The school has installed a tower garden – a 6-and-a-half-foot-tall aeroponic planter (air, water, nutrients, no dirt) – in each of its three third-grade science classrooms.
Each tower holds as many as 28 veggie-producing plants. Kids and staff harvest, wash, chop and munch out on baby spinach, kale, tomatoes, dill, cucumbers and more.
At Washington, salad parties have become quite the thing. Forget your lunch? Simply swipe a few leaves and whip one up.
“They love it,” teacher Jenah Burkitt said. “They took ownership of it, and some of them are trying things they wouldn’t normally try.”
The plants also tie in to science units on germination and sprouting.
Theonia Shaw, 8, of Sterling, likes to dress her greens up.

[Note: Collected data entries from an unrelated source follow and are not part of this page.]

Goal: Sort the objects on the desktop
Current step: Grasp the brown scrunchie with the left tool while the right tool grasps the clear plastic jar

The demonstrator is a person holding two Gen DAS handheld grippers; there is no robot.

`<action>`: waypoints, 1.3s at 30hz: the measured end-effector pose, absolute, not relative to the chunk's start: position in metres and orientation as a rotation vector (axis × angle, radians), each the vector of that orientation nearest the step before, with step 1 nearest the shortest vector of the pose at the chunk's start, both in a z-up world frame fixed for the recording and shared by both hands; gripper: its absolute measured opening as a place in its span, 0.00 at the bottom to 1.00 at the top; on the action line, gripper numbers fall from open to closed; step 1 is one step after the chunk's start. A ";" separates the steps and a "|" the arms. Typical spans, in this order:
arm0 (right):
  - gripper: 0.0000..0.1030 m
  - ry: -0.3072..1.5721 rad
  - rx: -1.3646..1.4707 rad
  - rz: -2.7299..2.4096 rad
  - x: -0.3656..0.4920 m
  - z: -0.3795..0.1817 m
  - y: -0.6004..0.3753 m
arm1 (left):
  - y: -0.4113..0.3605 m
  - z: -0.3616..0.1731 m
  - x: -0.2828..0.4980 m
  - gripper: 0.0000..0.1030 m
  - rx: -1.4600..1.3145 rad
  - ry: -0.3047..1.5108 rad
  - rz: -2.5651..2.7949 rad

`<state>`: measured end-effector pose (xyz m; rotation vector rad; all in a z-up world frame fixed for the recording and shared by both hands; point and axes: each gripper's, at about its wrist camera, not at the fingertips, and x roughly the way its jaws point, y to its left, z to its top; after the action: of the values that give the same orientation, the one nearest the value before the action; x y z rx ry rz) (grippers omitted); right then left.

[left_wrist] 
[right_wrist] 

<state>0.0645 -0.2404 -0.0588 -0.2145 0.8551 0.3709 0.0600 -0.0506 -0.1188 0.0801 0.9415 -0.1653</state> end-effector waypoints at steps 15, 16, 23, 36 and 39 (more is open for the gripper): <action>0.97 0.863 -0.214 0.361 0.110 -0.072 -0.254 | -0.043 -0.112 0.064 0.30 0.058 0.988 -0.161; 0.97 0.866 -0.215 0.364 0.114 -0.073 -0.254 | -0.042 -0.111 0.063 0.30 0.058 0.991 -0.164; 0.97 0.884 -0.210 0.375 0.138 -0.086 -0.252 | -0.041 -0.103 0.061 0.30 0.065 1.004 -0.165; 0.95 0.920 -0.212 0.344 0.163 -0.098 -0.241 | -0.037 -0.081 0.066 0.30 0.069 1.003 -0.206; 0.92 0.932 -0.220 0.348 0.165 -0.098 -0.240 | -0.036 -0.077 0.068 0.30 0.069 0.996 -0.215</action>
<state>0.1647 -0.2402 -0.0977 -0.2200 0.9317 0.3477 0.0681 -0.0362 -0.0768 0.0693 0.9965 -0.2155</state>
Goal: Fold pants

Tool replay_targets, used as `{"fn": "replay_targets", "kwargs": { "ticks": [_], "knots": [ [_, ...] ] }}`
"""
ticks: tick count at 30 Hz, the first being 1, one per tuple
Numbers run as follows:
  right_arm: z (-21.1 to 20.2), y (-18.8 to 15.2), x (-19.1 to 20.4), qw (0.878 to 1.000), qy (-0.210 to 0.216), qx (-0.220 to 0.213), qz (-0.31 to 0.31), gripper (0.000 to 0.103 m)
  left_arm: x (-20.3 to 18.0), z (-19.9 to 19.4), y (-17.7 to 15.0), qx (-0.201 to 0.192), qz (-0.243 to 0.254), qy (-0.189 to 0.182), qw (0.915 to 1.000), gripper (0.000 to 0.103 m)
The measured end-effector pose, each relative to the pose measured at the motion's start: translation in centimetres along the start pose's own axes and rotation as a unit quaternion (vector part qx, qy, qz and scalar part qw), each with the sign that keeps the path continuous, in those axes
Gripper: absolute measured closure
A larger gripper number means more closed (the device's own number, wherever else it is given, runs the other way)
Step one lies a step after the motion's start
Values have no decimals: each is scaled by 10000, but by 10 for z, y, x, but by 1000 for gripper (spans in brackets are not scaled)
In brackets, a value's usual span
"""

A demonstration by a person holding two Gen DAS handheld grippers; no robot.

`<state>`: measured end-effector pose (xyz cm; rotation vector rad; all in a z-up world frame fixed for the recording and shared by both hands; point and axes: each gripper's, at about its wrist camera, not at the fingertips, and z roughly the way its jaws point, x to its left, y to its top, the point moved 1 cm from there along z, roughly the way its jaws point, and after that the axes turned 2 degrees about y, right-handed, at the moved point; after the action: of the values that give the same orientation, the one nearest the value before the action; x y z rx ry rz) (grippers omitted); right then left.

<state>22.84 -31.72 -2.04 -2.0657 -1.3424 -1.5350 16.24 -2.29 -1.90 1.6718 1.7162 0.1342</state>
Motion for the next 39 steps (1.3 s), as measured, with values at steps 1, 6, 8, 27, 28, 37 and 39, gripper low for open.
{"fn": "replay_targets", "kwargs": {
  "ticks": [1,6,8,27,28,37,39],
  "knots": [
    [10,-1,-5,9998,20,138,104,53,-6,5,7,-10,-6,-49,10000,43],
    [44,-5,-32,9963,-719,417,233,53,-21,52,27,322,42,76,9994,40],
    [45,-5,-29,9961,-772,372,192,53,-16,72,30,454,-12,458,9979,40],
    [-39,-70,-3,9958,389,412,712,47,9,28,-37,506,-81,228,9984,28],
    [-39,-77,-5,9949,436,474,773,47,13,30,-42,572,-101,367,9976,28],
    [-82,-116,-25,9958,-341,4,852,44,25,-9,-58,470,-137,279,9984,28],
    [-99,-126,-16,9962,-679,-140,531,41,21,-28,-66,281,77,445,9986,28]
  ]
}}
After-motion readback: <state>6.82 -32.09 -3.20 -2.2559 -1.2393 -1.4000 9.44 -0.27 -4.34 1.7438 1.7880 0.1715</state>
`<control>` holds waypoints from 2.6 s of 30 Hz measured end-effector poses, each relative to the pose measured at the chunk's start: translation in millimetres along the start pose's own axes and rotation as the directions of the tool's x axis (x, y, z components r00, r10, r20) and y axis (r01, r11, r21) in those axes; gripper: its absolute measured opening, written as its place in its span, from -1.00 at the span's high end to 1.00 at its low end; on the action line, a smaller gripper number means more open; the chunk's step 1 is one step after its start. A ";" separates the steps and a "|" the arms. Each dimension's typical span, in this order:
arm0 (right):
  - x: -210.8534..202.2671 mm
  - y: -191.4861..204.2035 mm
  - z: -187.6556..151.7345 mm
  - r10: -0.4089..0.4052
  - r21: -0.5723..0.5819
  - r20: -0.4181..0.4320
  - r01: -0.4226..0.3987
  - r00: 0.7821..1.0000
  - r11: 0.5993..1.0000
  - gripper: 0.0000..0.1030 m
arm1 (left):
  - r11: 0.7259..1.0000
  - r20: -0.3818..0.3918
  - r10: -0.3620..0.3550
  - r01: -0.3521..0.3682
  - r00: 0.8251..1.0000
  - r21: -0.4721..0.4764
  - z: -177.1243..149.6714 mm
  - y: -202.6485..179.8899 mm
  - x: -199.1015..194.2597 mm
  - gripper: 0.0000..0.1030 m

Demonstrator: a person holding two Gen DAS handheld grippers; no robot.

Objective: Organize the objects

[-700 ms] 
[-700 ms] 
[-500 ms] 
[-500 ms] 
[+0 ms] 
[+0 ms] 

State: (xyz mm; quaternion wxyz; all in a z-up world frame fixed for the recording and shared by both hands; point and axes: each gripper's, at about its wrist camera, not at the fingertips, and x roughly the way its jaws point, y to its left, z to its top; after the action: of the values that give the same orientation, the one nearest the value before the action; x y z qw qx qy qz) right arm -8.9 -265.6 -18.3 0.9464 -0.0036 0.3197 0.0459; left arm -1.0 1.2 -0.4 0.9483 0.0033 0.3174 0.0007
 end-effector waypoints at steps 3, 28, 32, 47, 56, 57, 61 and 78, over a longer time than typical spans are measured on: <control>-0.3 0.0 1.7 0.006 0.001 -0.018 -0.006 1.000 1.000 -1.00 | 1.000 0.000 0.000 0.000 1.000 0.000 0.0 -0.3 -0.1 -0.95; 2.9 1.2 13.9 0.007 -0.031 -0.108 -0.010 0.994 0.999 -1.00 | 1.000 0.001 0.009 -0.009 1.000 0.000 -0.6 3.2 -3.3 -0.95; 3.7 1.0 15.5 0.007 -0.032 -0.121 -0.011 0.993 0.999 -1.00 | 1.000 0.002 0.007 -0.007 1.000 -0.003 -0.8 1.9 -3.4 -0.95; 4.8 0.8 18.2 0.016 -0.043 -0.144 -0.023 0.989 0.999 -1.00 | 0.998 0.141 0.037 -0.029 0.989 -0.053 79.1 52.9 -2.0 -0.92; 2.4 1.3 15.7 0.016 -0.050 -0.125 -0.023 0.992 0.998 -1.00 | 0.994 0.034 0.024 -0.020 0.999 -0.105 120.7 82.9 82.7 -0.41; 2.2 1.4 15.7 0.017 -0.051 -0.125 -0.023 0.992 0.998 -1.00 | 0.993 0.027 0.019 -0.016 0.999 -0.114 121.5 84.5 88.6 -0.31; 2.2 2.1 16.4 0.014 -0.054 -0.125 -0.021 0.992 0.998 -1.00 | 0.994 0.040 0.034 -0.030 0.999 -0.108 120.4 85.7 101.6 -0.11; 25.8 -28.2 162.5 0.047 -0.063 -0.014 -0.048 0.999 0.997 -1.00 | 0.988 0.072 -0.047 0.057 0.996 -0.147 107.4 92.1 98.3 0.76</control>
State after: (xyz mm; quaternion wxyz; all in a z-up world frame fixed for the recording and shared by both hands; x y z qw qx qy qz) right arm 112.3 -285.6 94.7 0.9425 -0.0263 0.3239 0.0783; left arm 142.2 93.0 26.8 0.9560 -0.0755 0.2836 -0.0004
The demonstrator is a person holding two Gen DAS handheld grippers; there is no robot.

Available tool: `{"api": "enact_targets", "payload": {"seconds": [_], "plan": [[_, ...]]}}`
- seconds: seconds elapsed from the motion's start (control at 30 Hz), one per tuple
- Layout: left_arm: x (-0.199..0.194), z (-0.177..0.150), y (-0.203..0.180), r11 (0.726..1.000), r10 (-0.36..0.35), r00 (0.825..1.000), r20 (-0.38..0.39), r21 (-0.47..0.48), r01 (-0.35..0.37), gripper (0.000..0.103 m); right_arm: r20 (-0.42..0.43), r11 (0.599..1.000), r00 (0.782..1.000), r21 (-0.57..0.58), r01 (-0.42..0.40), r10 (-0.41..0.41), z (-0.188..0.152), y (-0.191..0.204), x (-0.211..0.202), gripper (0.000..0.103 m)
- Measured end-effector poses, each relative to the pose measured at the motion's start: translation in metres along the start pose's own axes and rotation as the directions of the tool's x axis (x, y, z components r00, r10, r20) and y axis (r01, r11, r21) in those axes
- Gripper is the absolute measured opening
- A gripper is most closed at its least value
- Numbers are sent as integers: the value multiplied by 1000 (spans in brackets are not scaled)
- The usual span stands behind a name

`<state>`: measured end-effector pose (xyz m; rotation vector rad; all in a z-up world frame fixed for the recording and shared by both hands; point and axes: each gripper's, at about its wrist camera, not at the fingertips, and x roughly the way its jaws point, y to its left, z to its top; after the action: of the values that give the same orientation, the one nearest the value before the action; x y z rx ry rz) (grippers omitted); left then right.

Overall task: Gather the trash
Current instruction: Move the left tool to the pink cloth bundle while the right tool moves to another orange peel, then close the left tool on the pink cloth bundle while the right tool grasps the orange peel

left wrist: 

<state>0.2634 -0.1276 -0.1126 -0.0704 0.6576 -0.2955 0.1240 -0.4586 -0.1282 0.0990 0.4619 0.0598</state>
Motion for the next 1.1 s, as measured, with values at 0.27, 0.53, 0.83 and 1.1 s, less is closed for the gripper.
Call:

“I like carrots in my salad and cheese, ranch dressing and bacon,” she said at Friday morning’s salad party.
Her students also wanted to grow strawberries, but Burkitt, afraid they would turn into squishy, hand-launched missiles, nixed that idea.
The science project was the brainchild of third-grade teacher Amanda Spohn and Principal Lindsy Stumpenhorst.
The towers – and grow lights, seeds, nutrients, planting guides, lesson plans, and other support – come from a company called Juice Plus (www.towergarden.com/school-gardens). All told, they cost about $3,300, paid for with Walmart and Sterling Schools Foundation grants.
And they’re pretty, to boot.
Other teachers are taking note; Burkitt said. It’s possible the project will take root at other district schools.